● What is being asked: Each entry must appear again exactly as it does in the source.

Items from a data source
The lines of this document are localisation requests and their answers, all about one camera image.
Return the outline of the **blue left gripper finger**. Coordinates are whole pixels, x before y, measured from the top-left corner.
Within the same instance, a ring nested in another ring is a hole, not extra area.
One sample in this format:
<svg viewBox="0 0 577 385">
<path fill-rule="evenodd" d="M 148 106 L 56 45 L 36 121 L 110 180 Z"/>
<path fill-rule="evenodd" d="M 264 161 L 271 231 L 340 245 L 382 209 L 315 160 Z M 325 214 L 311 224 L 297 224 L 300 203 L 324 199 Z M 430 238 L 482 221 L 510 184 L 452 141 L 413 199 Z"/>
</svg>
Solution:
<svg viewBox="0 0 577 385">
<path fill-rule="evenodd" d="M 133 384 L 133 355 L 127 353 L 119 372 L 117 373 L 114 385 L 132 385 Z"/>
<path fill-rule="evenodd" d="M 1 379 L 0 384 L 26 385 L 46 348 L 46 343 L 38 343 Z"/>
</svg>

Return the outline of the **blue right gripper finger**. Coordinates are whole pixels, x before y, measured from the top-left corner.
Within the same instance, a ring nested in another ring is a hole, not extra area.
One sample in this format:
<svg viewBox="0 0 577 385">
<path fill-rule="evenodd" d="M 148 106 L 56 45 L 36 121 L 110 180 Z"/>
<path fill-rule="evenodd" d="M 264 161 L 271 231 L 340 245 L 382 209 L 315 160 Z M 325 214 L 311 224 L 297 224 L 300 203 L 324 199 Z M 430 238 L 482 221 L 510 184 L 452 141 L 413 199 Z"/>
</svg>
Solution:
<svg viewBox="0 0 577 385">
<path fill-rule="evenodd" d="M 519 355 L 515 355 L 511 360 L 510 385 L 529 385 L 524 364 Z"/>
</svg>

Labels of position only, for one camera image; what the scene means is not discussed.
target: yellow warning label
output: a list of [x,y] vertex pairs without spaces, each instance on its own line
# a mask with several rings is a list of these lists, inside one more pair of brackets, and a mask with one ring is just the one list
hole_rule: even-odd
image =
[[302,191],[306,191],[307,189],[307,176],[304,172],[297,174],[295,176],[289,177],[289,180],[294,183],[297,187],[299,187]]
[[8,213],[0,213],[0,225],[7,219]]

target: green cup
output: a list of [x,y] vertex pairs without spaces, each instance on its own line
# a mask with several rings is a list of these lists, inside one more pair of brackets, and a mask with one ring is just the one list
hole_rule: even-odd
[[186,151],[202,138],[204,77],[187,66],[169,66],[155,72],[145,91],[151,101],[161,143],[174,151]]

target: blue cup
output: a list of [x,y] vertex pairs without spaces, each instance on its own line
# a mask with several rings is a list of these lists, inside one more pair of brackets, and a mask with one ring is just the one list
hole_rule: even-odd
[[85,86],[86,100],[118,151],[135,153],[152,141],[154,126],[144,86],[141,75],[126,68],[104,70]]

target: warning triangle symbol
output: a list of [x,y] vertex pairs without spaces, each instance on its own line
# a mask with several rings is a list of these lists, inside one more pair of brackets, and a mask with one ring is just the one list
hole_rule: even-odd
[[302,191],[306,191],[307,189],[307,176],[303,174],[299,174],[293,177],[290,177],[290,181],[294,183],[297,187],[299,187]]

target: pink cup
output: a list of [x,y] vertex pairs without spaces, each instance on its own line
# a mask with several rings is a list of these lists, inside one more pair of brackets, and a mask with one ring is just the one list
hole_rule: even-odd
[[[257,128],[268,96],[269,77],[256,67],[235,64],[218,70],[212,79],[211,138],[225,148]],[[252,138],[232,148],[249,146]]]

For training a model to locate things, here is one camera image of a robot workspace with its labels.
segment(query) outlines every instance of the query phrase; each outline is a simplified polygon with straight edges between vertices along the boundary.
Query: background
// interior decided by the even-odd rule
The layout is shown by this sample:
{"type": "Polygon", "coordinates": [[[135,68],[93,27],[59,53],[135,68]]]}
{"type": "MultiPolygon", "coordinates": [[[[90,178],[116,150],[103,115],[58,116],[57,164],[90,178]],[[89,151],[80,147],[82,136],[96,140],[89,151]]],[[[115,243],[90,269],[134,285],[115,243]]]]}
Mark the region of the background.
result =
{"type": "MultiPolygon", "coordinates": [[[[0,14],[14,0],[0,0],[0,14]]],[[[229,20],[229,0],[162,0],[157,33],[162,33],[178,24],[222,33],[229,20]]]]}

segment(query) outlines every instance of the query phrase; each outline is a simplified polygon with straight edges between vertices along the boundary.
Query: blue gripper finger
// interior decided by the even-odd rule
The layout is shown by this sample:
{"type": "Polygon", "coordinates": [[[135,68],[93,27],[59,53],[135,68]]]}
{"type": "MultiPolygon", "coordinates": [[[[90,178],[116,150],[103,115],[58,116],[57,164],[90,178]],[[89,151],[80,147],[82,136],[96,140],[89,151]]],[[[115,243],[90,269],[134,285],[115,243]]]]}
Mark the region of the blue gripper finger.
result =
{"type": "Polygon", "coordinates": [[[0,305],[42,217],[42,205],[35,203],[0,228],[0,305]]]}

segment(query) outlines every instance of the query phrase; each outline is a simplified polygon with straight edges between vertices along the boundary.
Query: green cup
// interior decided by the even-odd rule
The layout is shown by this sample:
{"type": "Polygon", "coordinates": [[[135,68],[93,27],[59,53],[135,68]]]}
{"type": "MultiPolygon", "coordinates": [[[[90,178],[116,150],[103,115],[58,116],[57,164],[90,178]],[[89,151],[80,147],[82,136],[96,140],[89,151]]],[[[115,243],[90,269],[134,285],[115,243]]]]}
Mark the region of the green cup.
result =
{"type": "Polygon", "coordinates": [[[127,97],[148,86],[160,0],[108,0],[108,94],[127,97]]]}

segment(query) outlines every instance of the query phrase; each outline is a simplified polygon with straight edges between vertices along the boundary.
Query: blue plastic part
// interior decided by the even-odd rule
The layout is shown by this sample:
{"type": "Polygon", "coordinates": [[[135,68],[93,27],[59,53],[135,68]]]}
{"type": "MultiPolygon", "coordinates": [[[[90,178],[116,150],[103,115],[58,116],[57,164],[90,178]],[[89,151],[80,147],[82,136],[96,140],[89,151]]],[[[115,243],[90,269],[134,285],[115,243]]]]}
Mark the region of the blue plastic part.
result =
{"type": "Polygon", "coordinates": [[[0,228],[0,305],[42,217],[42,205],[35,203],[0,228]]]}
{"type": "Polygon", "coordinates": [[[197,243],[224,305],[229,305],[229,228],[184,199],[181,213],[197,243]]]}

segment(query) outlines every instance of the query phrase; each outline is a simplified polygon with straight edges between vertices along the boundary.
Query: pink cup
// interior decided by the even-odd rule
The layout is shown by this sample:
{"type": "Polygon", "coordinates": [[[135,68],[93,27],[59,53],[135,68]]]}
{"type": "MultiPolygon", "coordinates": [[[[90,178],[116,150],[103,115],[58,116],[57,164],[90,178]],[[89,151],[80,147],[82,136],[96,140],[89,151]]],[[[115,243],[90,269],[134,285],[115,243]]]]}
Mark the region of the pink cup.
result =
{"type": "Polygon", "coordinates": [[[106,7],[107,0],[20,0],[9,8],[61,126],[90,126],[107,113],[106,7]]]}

● Result for this exercise:
The lines of this document are localisation requests and their answers, all about one camera image.
Return the outline of the **blue left gripper finger**. Coordinates are whole pixels, x before y, measured from the top-left corner.
Within the same instance, a ring nested in another ring is a hole, not extra area.
One sample in this format:
<svg viewBox="0 0 577 385">
<path fill-rule="evenodd" d="M 148 106 L 56 45 L 36 121 L 110 180 Z"/>
<path fill-rule="evenodd" d="M 264 161 L 271 231 L 340 245 L 382 209 L 315 160 Z M 325 214 L 311 224 L 297 224 L 300 203 L 324 199 Z M 430 238 L 482 221 L 510 184 L 452 141 L 413 199 Z"/>
</svg>
Solution:
<svg viewBox="0 0 577 385">
<path fill-rule="evenodd" d="M 133 384 L 133 355 L 127 353 L 119 372 L 117 373 L 114 385 L 132 385 Z"/>
<path fill-rule="evenodd" d="M 1 379 L 0 384 L 26 385 L 46 348 L 46 343 L 38 343 Z"/>
</svg>

Return the outline of the **blue right gripper finger**. Coordinates are whole pixels, x before y, measured from the top-left corner.
Within the same instance, a ring nested in another ring is a hole, not extra area.
One sample in this format:
<svg viewBox="0 0 577 385">
<path fill-rule="evenodd" d="M 148 106 L 56 45 L 36 121 L 110 180 Z"/>
<path fill-rule="evenodd" d="M 264 161 L 271 231 L 340 245 L 382 209 L 315 160 Z M 325 214 L 311 224 L 297 224 L 300 203 L 324 199 Z M 430 238 L 482 221 L 510 184 L 452 141 L 413 199 Z"/>
</svg>
Solution:
<svg viewBox="0 0 577 385">
<path fill-rule="evenodd" d="M 519 355 L 515 355 L 511 360 L 510 385 L 529 385 L 524 364 Z"/>
</svg>

Labels of position only, for one camera image; what the scene means is not discussed.
target: yellow warning label
output: a list of [x,y] vertex pairs without spaces, each instance on its own line
# a mask with several rings is a list of these lists, inside one more pair of brackets, and a mask with one ring is just the one list
hole_rule: even-odd
image =
[[302,191],[306,191],[307,189],[307,176],[304,172],[297,174],[295,176],[289,177],[289,180],[294,183],[297,187],[299,187]]
[[8,213],[0,213],[0,225],[7,219]]

target: green cup
output: a list of [x,y] vertex pairs without spaces, each instance on its own line
# a mask with several rings is a list of these lists, inside one more pair of brackets, and a mask with one ring is just the one list
hole_rule: even-odd
[[186,151],[202,138],[204,77],[187,66],[169,66],[155,72],[145,91],[151,101],[161,143],[174,151]]

target: blue cup
output: a list of [x,y] vertex pairs without spaces, each instance on its own line
# a mask with several rings is a list of these lists, inside one more pair of brackets, and a mask with one ring is just the one list
hole_rule: even-odd
[[85,86],[86,100],[118,151],[135,153],[152,141],[154,126],[144,86],[141,75],[126,68],[104,70]]

target: warning triangle symbol
output: a list of [x,y] vertex pairs without spaces, each instance on its own line
# a mask with several rings is a list of these lists, inside one more pair of brackets, and a mask with one ring is just the one list
hole_rule: even-odd
[[302,191],[306,191],[307,189],[307,176],[303,174],[299,174],[293,177],[290,177],[290,181],[294,183],[297,187],[299,187]]

target: pink cup
output: a list of [x,y] vertex pairs without spaces, each instance on its own line
# a mask with several rings is a list of these lists, inside one more pair of brackets, and a mask with one ring is just the one list
hole_rule: even-odd
[[[257,128],[268,96],[269,77],[256,67],[235,64],[218,70],[212,79],[211,138],[225,148]],[[252,138],[232,148],[249,146]]]

For training a model to locate things, here is one camera image of a robot workspace with its labels.
segment(query) outlines every instance of the query phrase; each outline is a simplified polygon with straight edges between vertices along the boundary.
Query: background
// interior decided by the even-odd rule
The layout is shown by this sample:
{"type": "Polygon", "coordinates": [[[135,68],[93,27],[59,53],[135,68]]]}
{"type": "MultiPolygon", "coordinates": [[[[90,178],[116,150],[103,115],[58,116],[57,164],[90,178]],[[89,151],[80,147],[82,136],[96,140],[89,151]]],[[[115,243],[90,269],[134,285],[115,243]]]]}
Mark the region of the background.
result =
{"type": "MultiPolygon", "coordinates": [[[[0,14],[14,0],[0,0],[0,14]]],[[[229,20],[229,0],[162,0],[157,33],[162,33],[178,24],[222,33],[229,20]]]]}

segment(query) outlines every instance of the query phrase; each outline is a simplified polygon with straight edges between vertices along the boundary.
Query: blue gripper finger
// interior decided by the even-odd rule
The layout is shown by this sample:
{"type": "Polygon", "coordinates": [[[135,68],[93,27],[59,53],[135,68]]]}
{"type": "MultiPolygon", "coordinates": [[[[90,178],[116,150],[103,115],[58,116],[57,164],[90,178]],[[89,151],[80,147],[82,136],[96,140],[89,151]]],[[[115,243],[90,269],[134,285],[115,243]]]]}
Mark the region of the blue gripper finger.
result =
{"type": "Polygon", "coordinates": [[[0,305],[42,217],[42,205],[35,203],[0,228],[0,305]]]}

segment(query) outlines every instance of the query phrase; each outline is a simplified polygon with straight edges between vertices along the boundary.
Query: green cup
// interior decided by the even-odd rule
The layout is shown by this sample:
{"type": "Polygon", "coordinates": [[[135,68],[93,27],[59,53],[135,68]]]}
{"type": "MultiPolygon", "coordinates": [[[[90,178],[116,150],[103,115],[58,116],[57,164],[90,178]],[[89,151],[80,147],[82,136],[96,140],[89,151]]],[[[115,243],[90,269],[134,285],[115,243]]]]}
Mark the region of the green cup.
result =
{"type": "Polygon", "coordinates": [[[127,97],[148,86],[160,0],[108,0],[108,94],[127,97]]]}

segment(query) outlines every instance of the query phrase; each outline is a simplified polygon with straight edges between vertices along the boundary.
Query: blue plastic part
// interior decided by the even-odd rule
The layout is shown by this sample:
{"type": "Polygon", "coordinates": [[[135,68],[93,27],[59,53],[135,68]]]}
{"type": "MultiPolygon", "coordinates": [[[[90,178],[116,150],[103,115],[58,116],[57,164],[90,178]],[[89,151],[80,147],[82,136],[96,140],[89,151]]],[[[115,243],[90,269],[134,285],[115,243]]]]}
Mark the region of the blue plastic part.
result =
{"type": "Polygon", "coordinates": [[[0,228],[0,305],[42,217],[42,205],[35,203],[0,228]]]}
{"type": "Polygon", "coordinates": [[[197,243],[224,305],[229,305],[229,228],[184,199],[181,213],[197,243]]]}

segment(query) outlines every instance of the query phrase; each outline is a simplified polygon with straight edges between vertices along the boundary.
Query: pink cup
// interior decided by the even-odd rule
The layout is shown by this sample:
{"type": "Polygon", "coordinates": [[[135,68],[93,27],[59,53],[135,68]]]}
{"type": "MultiPolygon", "coordinates": [[[[90,178],[116,150],[103,115],[58,116],[57,164],[90,178]],[[89,151],[80,147],[82,136],[96,140],[89,151]]],[[[115,243],[90,269],[134,285],[115,243]]]]}
Mark the region of the pink cup.
result =
{"type": "Polygon", "coordinates": [[[106,7],[107,0],[20,0],[9,8],[61,126],[90,126],[107,113],[106,7]]]}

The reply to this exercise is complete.